The second approach is what is reccomended, and here we have two ways of integrating alternative elements:
a. we take single elements with the same orientation, such as 10-20 hands, and bulk position them in place. usually works like charm, expecially if you don't have to deform it later, or you do but you don't have to move the setup skeleton, so it's painless.
It's probably the case of your axe, leg, body, head, you could do almost all of your rig this way. Regarding the arm, if you cut it in the middle leaving border on the image behind and no border on the image up, I'm sure you could manage to do it with no deformations at all and maybe a couple swaps. If you're looking into making it really pretty you could have deformations, but I suggest you look more into how meshes work and the best places to put vertexes to make the arm bend nicely.
(for more: esotericsoftware.com/spine-meshes )
b. the pose is completly different, and some parts need to deform too.
This can happen, and if the above method is not enough, here's a workflow I'm using to avoid ugly things to happen:
- Export all the poses in a json from photoshop and import them into your project under a bone called "alt poses" that you will later delete, just to keep things tidy
- Import your spine project inside your spine project as a second skeleton and call that skeleton "backup", then deactivate the backup skeleton
- Isolate all the alt images for a pose and make them visible. Then start aligning the skeleton to the images.
- put each alt image in its righful slot, mesh and bind the images that need it
- import the project again and name the skeleton with the alt pose you rigged, deactivate it
- activate your backup skeleton, select all the bones (I generally store the selection with
ctrl+1
so that I can recall it fast by pressing 1
) then in world mode press ctrl+c
- activate your original skeleton, select all the bones (it's easier to do if you filter the tree for bones, then select all of them, IKs too.) and press
ctrl+v
.
it's important to have the IK all with the same bending, so if you've changed it, take it back to restore the pose or ugly things will happen.
it's also important to have the same number of bones and to not having deactivated "inherit rotation" etc. for the sake of this part, you can reactivate them when you've finished though.
- repeat until there's no alt images left.
- take your original skeleton, if some meshes turned ugly in setup pose (it can happen because of a rotation bug we currently are in the process of fixing) simply copy them from the backup skeleton and move them in place of the distorted meshes.
- in animate mode create animations for the alt poses.
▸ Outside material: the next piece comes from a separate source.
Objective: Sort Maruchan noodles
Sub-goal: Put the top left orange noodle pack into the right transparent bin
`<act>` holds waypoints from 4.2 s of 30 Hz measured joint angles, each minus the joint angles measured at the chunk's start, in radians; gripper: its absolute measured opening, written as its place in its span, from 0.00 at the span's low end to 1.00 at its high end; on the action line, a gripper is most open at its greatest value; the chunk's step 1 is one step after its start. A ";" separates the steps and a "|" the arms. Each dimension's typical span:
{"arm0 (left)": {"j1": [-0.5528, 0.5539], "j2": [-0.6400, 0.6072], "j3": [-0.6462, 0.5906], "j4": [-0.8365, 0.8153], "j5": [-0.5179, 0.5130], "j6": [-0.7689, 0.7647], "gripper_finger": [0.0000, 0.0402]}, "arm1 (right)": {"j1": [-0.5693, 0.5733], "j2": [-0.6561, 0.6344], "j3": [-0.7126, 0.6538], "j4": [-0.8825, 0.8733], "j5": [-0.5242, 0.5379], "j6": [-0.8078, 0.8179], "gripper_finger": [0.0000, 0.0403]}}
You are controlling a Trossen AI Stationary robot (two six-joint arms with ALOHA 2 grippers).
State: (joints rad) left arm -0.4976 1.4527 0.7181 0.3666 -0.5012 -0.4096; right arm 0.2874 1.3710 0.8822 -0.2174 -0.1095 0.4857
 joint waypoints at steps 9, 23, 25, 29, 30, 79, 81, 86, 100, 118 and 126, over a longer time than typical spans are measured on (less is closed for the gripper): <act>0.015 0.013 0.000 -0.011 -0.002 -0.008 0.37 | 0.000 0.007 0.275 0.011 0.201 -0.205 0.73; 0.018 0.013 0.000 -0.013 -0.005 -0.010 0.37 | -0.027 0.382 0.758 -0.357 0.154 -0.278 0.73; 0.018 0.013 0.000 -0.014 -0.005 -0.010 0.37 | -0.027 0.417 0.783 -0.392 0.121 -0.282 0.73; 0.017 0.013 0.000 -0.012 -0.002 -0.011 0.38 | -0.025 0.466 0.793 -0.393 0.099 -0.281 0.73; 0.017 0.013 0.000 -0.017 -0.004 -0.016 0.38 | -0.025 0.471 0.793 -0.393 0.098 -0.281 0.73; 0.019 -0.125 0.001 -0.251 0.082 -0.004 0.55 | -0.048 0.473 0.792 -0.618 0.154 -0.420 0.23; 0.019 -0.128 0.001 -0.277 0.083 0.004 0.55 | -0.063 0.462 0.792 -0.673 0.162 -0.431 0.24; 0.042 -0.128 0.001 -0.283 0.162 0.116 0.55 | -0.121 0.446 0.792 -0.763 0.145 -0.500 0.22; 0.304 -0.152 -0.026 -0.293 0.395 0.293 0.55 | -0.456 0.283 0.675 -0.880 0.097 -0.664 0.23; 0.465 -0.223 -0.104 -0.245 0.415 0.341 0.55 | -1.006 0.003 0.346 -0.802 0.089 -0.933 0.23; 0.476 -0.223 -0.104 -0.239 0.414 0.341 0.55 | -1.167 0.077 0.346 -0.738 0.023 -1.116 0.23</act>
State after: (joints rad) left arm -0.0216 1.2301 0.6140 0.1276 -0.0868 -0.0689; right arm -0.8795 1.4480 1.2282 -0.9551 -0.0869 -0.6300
Do so by selecting the bones of the alt skeletons that were prepared before, copy them and paste them inside the animation.
- you can delete the alt poses skeletons.
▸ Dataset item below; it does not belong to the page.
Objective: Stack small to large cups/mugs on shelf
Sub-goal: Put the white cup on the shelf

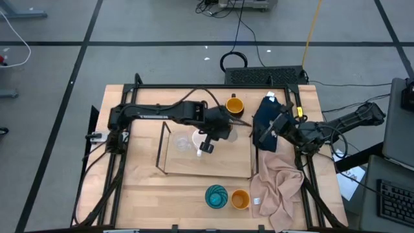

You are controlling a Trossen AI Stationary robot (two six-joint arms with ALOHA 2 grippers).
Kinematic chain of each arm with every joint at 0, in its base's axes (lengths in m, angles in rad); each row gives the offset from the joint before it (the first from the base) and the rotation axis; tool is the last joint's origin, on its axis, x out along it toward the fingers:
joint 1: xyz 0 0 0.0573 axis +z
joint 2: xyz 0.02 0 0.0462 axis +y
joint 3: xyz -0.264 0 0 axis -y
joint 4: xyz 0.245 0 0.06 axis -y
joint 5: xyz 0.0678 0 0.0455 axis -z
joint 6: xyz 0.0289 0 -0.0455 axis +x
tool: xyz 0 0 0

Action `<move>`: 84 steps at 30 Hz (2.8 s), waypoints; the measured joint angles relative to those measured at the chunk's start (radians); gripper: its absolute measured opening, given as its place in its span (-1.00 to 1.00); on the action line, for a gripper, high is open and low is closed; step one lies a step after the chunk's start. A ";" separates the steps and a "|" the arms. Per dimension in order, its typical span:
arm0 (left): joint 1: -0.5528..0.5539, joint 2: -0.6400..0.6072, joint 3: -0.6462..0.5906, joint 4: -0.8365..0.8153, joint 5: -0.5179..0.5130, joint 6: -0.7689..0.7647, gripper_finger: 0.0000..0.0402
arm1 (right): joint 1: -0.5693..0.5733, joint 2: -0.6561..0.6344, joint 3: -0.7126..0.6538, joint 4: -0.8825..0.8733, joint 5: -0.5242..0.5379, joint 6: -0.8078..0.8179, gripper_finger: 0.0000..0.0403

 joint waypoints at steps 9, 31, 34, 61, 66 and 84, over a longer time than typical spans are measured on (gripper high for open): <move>-0.007 0.050 0.008 -0.044 0.006 -0.001 -1.00 | 0.000 -0.028 0.000 0.004 0.044 -0.035 0.55; -0.035 0.095 0.008 -0.019 0.053 -0.003 -1.00 | 0.000 -0.037 0.000 0.004 0.044 -0.024 0.55; -0.035 0.110 0.006 -0.027 0.052 -0.004 -1.00 | 0.000 -0.037 0.000 0.001 0.044 -0.019 0.55; -0.033 0.115 0.006 -0.008 0.051 -0.020 -0.96 | 0.000 -0.036 0.000 -0.011 0.043 -0.002 0.55; -0.033 0.115 0.006 -0.008 0.050 -0.027 -0.96 | 0.000 -0.036 0.000 -0.011 0.043 0.000 0.55; -0.034 0.115 0.006 -0.008 0.042 -0.050 -0.68 | 0.000 -0.036 0.000 -0.011 0.043 0.002 0.55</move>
Of course the alt poses back in setup pose will look very ugly, but used with the correct placement of the bones that were stored, they'll work like charm.
A couple tips:
it's advisable to prepone the name of the pose to the part, such as:
idle-head
attack-head
this way if you filter the tree to attachments they will get automatically listed in order of animation, you can then select all of them with shift
and press H
to hide or show them all at once.
(if you forgot to do this you can bulk-rename them using RegEx in Spine.)
It's also useful to place rulers in your photoshop document and make the ruler origin be the same as the root position in Spine, this way adding skins/alt poses/VFX/Flying unicorns to your skeletop later on will be way easier.
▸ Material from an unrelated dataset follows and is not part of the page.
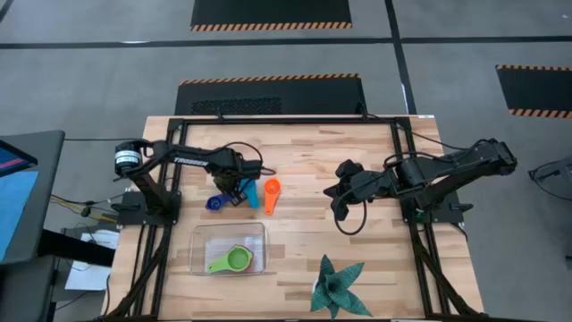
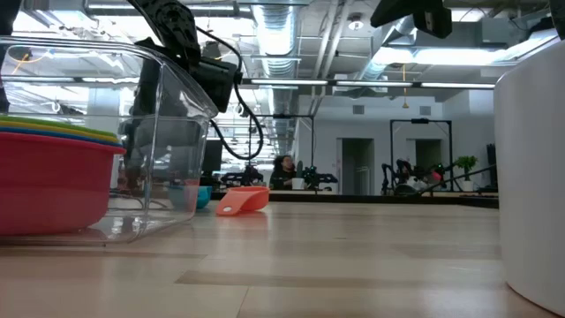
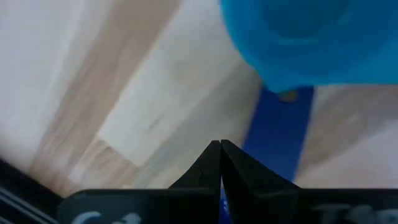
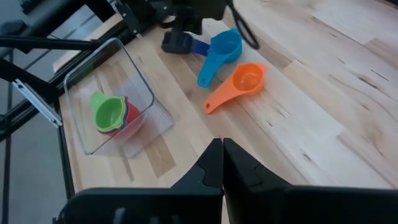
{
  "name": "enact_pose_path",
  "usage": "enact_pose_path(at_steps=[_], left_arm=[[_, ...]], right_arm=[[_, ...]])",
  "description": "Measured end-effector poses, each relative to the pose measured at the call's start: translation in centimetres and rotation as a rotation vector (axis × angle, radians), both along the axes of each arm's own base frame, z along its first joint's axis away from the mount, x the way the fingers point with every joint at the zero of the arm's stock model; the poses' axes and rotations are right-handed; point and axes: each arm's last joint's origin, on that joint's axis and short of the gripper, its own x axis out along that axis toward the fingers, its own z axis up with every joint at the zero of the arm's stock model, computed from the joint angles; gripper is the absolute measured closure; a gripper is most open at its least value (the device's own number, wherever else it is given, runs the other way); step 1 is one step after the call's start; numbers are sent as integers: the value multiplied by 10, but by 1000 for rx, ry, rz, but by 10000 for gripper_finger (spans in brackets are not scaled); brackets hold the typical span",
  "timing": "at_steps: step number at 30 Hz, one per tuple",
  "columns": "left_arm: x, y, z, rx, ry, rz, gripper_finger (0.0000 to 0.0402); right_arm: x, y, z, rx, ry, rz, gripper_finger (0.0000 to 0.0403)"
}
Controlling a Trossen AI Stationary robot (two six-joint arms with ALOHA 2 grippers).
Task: Nest measuring cups in basket
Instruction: Adjust the measuring cups
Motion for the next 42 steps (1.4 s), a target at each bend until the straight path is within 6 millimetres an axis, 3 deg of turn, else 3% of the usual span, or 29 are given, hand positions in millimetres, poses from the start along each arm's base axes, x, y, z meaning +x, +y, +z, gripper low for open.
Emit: enact_pose_path(at_steps=[11,14,18,29,36,42], left_arm=[[6,-34,0,-185,-29,-144,401],[7,-40,0,-116,-15,-177,401],[7,-36,1,43,4,-154,401],[5,-25,-3,157,15,-156,402],[-9,-26,-19,105,57,-98,401],[-2,-34,-19,-105,-43,-172,402]], right_arm=[[-1,0,-1,-4,14,0,382],[-1,0,-1,-7,15,3,386],[-1,0,-1,-10,16,5,388],[-1,2,-1,-10,16,13,384],[-2,6,-1,-10,16,32,387],[-2,6,-1,-11,17,33,382]])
It's nice to create a little animation to keep as a library of commonly used poses, where on a frame you activate a certain group of parts, on the next frame you place the bones/animate them/etc. and on the third frame you deactivate the alt frames to go back to the idle pose. This will help speed up the process of animating later on.
If you have doubts, I'm here to clarify parts (: I'll probably make a video to explain the workflow better in the future.